**Data extract:**
:::::

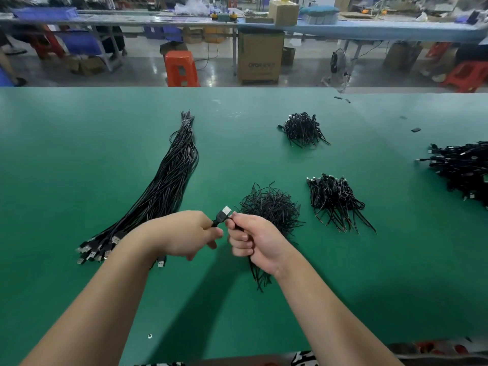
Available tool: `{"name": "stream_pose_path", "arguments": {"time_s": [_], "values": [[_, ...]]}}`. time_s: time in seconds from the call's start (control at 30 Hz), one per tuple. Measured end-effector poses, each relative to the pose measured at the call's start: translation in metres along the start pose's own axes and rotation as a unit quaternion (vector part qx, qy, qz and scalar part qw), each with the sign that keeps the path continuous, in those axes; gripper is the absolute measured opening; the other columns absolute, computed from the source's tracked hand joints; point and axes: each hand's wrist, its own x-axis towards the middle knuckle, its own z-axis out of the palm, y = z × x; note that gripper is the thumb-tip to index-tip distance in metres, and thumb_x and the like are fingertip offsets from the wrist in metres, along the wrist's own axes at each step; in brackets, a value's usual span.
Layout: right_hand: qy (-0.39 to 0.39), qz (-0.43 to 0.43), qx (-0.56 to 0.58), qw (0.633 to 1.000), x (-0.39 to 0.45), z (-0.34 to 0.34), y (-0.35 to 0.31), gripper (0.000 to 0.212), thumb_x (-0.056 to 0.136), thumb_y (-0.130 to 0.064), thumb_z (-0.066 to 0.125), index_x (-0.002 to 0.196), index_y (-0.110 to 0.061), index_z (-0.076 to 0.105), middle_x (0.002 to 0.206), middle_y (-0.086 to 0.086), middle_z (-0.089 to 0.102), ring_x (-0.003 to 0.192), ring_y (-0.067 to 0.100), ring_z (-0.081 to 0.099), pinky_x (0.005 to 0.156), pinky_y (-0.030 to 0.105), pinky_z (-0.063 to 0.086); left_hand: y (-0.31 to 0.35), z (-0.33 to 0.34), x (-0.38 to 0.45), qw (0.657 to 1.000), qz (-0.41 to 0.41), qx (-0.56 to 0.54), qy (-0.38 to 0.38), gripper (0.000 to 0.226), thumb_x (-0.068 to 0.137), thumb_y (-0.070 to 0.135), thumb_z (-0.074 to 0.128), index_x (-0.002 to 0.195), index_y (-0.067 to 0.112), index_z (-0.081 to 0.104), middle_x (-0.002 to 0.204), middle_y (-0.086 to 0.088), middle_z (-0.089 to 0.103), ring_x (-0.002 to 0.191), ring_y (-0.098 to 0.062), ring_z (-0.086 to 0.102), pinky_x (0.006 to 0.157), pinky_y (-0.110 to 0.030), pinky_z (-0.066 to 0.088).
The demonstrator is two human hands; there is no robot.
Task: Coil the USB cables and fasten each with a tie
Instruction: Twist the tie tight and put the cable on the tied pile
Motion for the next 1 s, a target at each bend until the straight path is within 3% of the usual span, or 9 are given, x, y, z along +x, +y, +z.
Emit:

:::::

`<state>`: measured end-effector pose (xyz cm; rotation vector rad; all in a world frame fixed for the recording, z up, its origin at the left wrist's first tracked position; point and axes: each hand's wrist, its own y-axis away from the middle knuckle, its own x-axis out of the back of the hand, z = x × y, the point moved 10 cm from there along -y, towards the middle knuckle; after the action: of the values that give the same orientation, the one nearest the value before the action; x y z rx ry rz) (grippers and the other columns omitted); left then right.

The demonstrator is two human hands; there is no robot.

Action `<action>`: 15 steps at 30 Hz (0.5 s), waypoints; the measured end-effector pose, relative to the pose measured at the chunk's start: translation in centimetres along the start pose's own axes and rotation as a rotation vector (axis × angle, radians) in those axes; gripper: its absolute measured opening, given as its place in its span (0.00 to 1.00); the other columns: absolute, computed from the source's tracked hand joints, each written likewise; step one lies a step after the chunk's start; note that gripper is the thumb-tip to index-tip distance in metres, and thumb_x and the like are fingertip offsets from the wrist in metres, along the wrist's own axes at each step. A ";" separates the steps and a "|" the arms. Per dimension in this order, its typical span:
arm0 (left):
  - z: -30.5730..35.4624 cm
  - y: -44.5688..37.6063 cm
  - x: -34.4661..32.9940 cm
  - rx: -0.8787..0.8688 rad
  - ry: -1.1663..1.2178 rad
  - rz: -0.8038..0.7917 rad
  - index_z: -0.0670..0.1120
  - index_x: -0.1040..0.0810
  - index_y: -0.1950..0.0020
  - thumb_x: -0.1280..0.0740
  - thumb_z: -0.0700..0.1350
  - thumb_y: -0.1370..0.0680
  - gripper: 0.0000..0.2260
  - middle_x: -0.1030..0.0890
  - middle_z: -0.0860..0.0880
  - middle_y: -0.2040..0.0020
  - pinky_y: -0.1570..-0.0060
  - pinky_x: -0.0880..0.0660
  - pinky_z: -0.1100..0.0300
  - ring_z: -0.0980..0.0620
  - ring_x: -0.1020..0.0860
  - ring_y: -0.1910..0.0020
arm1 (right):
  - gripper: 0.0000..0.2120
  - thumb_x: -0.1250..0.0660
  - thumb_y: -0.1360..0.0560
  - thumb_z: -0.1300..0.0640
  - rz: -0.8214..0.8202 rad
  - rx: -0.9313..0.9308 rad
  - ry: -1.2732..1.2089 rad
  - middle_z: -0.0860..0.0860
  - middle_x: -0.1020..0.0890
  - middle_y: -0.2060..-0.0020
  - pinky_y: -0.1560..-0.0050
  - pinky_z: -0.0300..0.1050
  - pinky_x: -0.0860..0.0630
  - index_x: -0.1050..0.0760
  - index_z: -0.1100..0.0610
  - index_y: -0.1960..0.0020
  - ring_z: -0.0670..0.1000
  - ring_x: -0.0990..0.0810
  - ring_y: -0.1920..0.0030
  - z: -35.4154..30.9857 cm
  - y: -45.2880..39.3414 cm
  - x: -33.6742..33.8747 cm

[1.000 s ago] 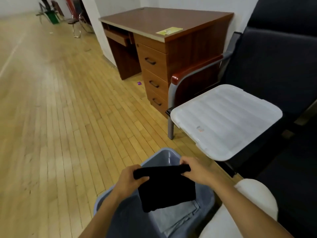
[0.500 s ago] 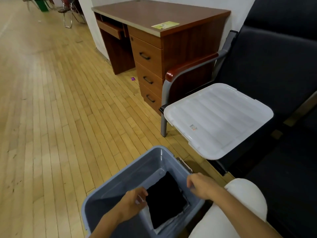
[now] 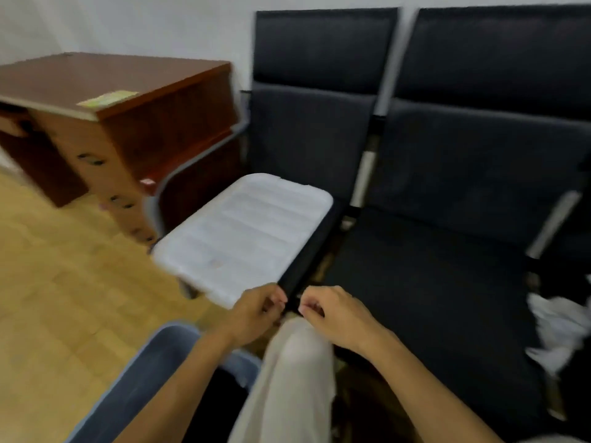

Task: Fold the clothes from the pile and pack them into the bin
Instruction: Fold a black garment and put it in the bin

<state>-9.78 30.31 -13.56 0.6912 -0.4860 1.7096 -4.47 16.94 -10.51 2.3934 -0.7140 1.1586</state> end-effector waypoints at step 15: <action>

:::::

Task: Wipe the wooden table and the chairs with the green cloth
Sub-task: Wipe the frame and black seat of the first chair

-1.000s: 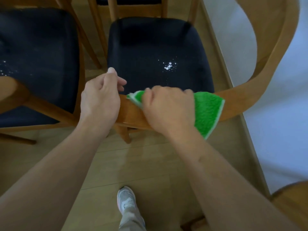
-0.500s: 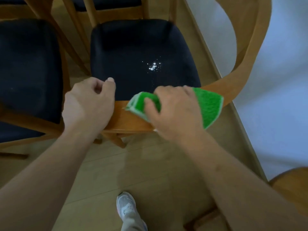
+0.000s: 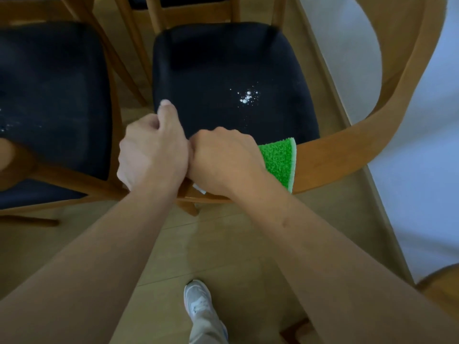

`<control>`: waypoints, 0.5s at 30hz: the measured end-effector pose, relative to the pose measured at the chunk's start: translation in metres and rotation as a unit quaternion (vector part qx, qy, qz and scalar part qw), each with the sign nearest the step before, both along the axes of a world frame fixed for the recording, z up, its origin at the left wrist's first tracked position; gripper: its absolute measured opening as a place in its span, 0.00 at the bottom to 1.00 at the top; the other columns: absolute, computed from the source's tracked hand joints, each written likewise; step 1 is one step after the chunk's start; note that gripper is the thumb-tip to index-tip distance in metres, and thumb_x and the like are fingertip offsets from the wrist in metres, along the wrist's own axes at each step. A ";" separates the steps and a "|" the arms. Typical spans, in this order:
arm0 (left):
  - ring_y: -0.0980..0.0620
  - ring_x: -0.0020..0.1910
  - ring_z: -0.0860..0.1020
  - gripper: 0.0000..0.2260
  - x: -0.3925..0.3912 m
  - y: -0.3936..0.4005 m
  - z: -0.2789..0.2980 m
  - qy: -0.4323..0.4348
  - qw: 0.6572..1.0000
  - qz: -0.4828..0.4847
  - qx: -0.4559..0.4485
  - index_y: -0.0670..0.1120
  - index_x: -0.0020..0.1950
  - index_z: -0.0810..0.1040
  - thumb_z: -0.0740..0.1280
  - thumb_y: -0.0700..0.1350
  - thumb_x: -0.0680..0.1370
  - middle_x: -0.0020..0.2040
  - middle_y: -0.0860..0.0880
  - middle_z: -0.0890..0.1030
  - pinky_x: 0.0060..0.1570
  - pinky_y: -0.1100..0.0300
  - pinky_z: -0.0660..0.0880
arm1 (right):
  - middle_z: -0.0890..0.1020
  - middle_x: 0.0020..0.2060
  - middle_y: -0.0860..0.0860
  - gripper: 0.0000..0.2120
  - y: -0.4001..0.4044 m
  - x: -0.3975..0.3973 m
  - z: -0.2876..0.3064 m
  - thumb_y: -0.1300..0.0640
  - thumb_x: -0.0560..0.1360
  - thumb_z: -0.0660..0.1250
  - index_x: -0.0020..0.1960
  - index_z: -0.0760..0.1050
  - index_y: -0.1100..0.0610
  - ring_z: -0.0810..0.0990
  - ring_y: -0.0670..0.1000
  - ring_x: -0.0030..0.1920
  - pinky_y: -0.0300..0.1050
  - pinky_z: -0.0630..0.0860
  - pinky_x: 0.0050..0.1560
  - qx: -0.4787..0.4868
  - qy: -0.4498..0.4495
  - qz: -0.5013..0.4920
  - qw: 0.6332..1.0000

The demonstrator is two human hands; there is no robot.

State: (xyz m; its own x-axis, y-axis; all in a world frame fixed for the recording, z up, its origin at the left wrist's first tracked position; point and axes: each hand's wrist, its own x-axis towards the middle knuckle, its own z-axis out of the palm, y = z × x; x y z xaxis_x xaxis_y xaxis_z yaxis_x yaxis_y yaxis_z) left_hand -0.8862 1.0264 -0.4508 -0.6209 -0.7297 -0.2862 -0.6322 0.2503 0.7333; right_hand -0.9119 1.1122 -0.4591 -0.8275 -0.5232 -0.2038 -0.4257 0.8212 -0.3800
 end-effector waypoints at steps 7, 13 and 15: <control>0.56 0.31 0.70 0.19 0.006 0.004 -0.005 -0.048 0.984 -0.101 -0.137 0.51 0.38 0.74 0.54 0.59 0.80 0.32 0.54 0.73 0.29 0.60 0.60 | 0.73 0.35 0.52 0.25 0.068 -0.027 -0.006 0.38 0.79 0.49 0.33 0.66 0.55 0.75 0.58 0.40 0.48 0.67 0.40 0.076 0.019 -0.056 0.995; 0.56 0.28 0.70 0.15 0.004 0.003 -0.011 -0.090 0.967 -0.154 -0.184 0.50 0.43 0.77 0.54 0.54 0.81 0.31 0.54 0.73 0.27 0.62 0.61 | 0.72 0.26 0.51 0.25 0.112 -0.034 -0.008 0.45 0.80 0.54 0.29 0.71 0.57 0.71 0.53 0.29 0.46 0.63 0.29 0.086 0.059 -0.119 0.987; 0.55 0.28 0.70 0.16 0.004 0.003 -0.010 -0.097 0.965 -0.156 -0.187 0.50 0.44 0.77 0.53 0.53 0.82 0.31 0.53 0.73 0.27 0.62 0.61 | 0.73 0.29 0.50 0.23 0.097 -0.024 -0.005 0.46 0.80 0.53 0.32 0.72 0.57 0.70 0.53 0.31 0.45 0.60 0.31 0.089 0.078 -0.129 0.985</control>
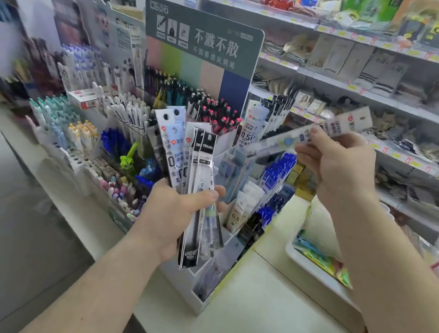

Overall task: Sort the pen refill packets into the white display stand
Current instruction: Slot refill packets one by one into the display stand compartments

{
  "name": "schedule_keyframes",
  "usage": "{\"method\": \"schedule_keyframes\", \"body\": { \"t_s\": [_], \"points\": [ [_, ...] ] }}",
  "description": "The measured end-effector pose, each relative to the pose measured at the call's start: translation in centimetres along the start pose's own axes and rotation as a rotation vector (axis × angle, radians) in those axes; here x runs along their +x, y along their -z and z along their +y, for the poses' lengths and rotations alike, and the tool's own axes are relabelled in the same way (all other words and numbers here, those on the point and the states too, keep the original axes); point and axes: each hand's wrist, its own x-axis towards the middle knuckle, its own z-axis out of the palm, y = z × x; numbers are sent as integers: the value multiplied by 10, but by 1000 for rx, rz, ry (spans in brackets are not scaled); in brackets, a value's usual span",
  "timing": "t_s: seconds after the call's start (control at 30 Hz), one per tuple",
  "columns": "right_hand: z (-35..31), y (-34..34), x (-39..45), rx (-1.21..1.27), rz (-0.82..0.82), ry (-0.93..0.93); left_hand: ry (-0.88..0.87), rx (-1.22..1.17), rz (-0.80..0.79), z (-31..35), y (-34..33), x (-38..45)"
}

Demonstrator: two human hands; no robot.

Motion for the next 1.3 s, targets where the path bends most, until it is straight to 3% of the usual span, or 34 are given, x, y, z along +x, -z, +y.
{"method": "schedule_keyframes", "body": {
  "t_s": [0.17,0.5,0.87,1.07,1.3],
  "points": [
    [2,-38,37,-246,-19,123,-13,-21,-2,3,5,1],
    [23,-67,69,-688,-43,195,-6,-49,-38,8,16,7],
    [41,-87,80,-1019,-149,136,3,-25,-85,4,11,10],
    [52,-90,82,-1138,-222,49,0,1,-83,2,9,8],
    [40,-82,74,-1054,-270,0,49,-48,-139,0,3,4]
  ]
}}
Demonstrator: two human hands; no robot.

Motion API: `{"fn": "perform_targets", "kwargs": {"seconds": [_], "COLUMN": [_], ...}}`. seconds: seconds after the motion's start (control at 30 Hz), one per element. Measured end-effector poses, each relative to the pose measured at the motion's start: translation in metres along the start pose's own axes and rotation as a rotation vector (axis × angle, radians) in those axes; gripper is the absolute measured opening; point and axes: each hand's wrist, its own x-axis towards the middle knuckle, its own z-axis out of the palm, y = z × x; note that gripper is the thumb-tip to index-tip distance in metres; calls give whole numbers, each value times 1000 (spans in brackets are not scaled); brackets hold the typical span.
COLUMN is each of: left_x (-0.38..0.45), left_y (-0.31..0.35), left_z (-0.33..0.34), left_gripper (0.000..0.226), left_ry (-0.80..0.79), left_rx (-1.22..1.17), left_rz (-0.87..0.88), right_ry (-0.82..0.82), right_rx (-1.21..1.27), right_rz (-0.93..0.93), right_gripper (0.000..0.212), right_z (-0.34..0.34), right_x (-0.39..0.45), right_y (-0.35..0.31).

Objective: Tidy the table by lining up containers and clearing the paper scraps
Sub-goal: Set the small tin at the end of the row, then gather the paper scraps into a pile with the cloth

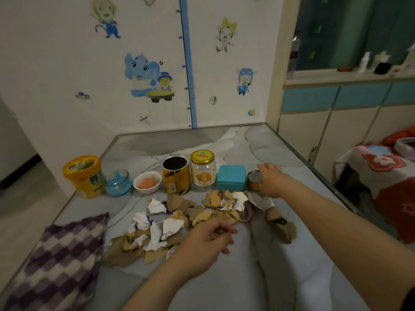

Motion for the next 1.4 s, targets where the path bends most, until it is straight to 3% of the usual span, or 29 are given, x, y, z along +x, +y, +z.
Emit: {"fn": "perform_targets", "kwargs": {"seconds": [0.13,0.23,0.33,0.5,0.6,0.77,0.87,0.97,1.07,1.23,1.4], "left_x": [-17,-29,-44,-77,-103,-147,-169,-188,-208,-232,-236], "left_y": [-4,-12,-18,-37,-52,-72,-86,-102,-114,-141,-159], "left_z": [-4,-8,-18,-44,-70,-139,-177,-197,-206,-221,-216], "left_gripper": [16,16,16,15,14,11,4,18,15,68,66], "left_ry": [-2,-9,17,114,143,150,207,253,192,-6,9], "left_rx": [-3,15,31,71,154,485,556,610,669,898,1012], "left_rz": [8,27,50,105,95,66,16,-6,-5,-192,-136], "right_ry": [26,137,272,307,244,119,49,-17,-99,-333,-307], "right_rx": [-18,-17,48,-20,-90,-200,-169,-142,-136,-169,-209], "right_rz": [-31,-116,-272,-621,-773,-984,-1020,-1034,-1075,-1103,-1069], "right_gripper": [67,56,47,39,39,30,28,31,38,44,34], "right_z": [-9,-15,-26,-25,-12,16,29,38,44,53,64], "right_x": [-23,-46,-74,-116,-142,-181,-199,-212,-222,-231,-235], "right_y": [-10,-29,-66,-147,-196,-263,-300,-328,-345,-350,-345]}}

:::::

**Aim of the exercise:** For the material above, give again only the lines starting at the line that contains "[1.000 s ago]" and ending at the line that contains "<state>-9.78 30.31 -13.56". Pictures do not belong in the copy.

**Exercise response:**
[1.000 s ago] 
[0.500 s ago] 
[now] 

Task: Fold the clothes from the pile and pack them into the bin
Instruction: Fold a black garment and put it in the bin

<state>-9.78 30.31 -13.56 0.6912 -0.4860 1.7096 -4.47 16.94 -10.51 2.3934 -0.7140 1.1586</state> end-effector waypoints at step 15: <action>

There is nothing more to the exercise.